An Autistic Perspective

It’s different. Being Autistic; it’s different. The term neurodivergent; it literally means to differ in mental or neurological function. It seems as if from the beginning, we are supposed to feel separated from the pack. Funny thing is, we do not really need anybody to make us feel different, we can do that ourselves.

            The first time I remember truly feeling that I was different, I was in my kindergarten class and one of guests we were having one day was pulling out a chair and it made this horrible, nerve tingling sound. It was almost as if a light switch flicked on and my whole body felt like it was vibrating. A shiver went down my spine and I dropped to the ground in one profound and dramatic motion. My body was under attack and the culprit, my ears. My world turned black. All I could do was cry.

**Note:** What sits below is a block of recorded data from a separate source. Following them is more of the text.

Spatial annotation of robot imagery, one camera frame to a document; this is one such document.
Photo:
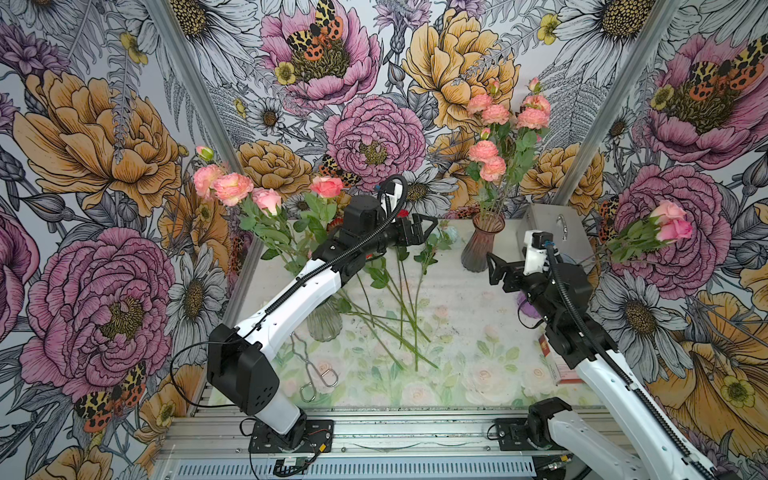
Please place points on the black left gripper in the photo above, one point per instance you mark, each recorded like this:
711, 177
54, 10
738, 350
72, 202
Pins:
403, 223

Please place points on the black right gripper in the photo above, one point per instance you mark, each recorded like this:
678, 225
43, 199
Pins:
514, 271

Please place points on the blue purple glass vase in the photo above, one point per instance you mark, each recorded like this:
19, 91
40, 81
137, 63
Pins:
526, 307

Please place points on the pink rose stem bunch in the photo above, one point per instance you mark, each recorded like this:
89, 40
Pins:
256, 210

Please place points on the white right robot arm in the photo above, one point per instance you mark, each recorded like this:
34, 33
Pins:
660, 451

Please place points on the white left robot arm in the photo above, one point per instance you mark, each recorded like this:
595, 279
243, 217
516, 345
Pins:
240, 358

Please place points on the dark pink glass vase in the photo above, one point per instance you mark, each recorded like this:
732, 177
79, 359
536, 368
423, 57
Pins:
486, 226

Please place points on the clear glass vase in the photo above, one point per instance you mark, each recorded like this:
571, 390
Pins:
325, 322

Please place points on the grey metal box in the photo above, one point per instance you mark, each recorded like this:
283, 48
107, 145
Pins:
566, 226

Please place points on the pink flower stems on table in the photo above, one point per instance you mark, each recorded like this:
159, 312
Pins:
392, 284

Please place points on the floral table mat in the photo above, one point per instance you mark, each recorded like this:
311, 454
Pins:
485, 358

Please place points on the metal scissors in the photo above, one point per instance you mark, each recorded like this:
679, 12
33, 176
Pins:
314, 378

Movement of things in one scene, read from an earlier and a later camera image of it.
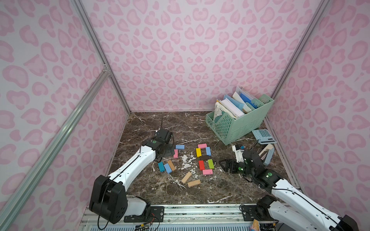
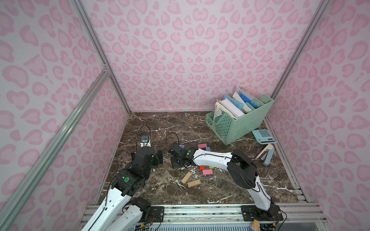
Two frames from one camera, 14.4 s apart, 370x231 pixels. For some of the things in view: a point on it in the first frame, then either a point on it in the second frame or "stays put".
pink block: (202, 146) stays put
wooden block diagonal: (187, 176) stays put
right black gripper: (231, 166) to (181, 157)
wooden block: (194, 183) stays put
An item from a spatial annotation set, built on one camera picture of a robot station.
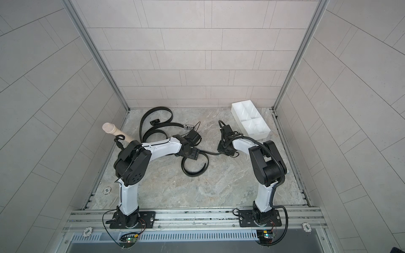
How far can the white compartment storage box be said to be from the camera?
1.01m

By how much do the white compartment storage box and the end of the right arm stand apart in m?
0.21

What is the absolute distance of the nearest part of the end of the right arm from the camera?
2.32 feet
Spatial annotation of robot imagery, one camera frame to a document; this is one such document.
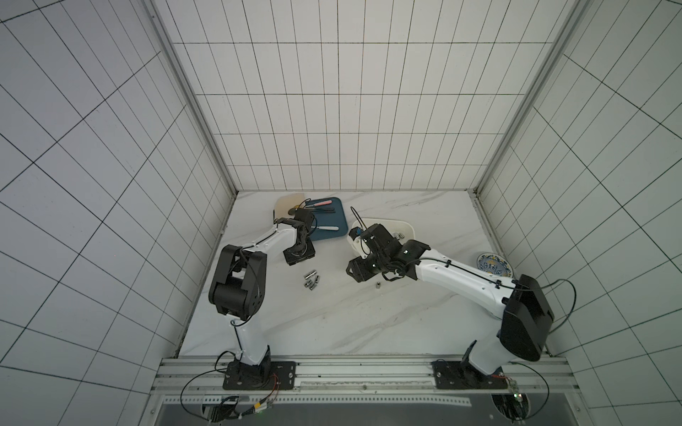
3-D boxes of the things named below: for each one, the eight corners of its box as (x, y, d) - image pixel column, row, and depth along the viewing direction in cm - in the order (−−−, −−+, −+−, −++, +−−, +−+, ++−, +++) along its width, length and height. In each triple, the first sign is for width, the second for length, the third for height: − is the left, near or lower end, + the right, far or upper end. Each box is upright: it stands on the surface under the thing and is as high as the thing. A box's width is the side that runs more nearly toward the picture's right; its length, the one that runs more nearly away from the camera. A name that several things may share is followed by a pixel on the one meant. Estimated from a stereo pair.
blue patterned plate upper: (473, 267, 98) (478, 260, 94) (476, 254, 102) (481, 247, 98) (506, 280, 95) (513, 274, 91) (508, 266, 98) (515, 259, 94)
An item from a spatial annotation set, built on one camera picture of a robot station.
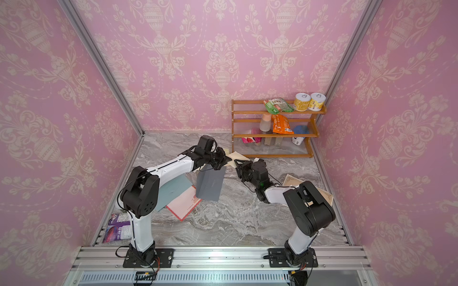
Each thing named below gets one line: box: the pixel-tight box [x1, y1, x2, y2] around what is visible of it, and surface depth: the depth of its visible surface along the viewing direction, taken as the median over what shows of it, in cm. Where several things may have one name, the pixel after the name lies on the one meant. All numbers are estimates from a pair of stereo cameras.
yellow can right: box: [307, 92, 327, 112], surface depth 91 cm
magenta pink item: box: [241, 127, 262, 144], surface depth 108 cm
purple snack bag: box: [102, 212, 133, 244], surface depth 81 cm
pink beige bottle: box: [259, 113, 272, 132], surface depth 101 cm
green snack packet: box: [263, 97, 295, 115], surface depth 91 cm
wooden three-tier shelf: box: [230, 99, 328, 158], surface depth 108 cm
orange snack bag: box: [271, 113, 295, 135], surface depth 102 cm
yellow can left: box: [292, 92, 311, 112], surface depth 91 cm
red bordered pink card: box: [165, 185, 203, 222], surface depth 92 cm
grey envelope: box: [195, 163, 227, 202], surface depth 98 cm
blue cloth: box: [293, 125, 310, 135], surface depth 109 cm
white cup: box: [291, 136, 306, 146], surface depth 111 cm
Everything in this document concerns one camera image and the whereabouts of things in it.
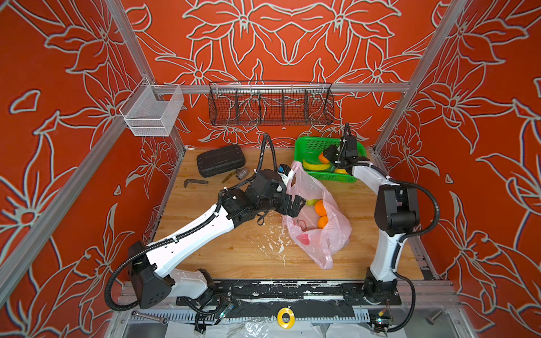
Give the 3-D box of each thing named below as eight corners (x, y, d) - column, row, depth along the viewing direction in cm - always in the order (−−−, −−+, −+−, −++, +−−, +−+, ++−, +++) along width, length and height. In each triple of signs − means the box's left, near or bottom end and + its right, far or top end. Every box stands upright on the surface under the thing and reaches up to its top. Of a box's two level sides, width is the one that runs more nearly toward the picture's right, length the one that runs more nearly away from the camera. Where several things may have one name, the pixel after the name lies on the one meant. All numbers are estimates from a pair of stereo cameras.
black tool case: (201, 177, 107) (198, 171, 103) (198, 159, 115) (196, 153, 112) (247, 167, 112) (246, 160, 108) (242, 150, 120) (241, 143, 116)
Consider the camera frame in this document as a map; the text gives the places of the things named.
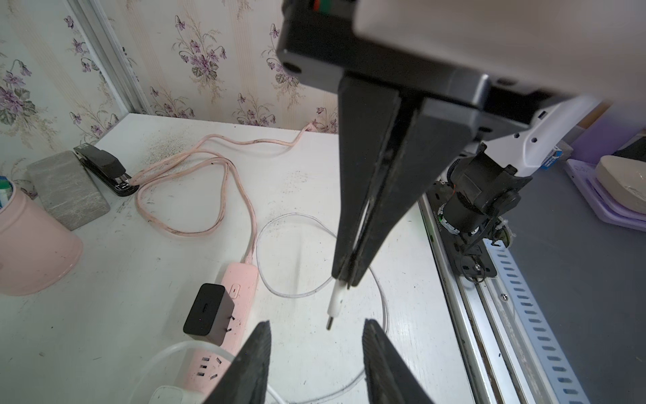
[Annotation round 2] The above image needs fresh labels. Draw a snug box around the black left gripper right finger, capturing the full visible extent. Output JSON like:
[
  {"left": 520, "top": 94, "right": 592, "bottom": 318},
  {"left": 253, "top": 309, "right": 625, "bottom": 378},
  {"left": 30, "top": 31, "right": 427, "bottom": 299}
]
[{"left": 362, "top": 319, "right": 432, "bottom": 404}]

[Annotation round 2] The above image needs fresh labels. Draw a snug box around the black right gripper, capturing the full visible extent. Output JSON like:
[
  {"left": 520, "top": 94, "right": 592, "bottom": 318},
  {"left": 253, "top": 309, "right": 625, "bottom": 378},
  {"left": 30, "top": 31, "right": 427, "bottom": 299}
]
[{"left": 276, "top": 1, "right": 568, "bottom": 286}]

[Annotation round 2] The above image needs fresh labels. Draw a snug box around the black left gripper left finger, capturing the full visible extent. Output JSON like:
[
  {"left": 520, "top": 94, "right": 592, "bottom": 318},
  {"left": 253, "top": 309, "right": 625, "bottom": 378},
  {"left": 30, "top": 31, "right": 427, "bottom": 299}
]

It’s not like anybody could know what was wrong with me. I was undiagnosed at the time. The only clue we could have had other than the torture I felt would have been my own fathers’ diagnoses. The problem: he’s black. No, the problem isn’t with his skin color, it’s with the culture black Americans share. Only 25% of African Americans as opposed to almost 50% of Caucasian Americans seek help. Never really seeing mental health professionals and most if not, all symptoms pointing to something important ignored both lead to a bigger mystery for their children to face when the same symptoms appear for them.

My poor teacher after about fifteen minutes of doing everything in her power, had nothing left but to call my mom. After almost 10 minutes of tight hugs, soothing arm stimuli, and a smooth tone, we were able to bring me back from the distant reality I was so desperate to be saved from. I don’t think I ever needed some doctor or neurotypical person to remind me I am different. The reason: there’s no way my body would ever let me forget.

            My family and I suffered for almost 3 years because we could not find any answers. Answers we would have been much closer to if we just had a simple piece of information. Even though we had to wait, we were one of the lucky ones. There are people who can go undiagnosed their whole lives. My dad is 55 and has finally made his official appearance to the spectrum only a few years ago. As a people, we have a lot of stigmas to fight but for the sake of our future generations, the seeking of mental health HAS to be one of them. Otherwise, we leave kids like me, my dad, and thousands of others defenseless against the struggles they are fated to face in their future.